■ **Problem**: What lines of the data include the string "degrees"? Copy them all.

■ **Data section**:
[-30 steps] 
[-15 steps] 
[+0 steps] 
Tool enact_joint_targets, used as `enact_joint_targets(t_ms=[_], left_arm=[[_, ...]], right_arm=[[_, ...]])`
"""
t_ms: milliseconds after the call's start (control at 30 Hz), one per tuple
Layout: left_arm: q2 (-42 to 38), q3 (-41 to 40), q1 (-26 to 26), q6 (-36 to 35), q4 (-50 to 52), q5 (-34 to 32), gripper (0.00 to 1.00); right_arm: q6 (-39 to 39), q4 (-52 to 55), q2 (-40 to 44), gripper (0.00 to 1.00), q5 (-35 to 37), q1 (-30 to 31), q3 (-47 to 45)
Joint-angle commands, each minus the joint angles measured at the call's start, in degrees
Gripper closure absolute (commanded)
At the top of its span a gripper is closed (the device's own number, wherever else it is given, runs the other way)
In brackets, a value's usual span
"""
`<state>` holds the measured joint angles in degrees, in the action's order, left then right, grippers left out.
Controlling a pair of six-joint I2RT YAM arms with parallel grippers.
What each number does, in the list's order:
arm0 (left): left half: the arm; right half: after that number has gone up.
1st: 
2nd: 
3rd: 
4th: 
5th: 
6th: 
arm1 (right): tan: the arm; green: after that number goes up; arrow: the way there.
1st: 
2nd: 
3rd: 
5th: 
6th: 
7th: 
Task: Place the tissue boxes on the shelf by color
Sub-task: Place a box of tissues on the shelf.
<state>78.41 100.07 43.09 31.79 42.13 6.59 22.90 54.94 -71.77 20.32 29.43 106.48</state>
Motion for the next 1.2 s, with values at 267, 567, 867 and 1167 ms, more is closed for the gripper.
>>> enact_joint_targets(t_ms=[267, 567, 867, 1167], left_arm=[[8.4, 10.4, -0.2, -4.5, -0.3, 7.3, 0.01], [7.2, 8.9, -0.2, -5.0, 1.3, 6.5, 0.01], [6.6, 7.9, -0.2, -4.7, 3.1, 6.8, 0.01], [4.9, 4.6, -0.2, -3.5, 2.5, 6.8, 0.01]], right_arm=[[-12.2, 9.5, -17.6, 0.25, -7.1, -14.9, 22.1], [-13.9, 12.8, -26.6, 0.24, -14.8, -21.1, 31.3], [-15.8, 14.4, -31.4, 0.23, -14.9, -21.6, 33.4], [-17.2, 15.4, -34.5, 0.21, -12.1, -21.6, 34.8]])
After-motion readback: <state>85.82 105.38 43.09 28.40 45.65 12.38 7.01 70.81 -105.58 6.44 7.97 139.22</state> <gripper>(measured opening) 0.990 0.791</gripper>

■ **Answer for this exercise**:
Joint-angle commands, each minus the joint angles measured at the call's start, in degrees
`<state>` holds the measured joint angles in degrees, in the action's order, left then right, grippers left out.

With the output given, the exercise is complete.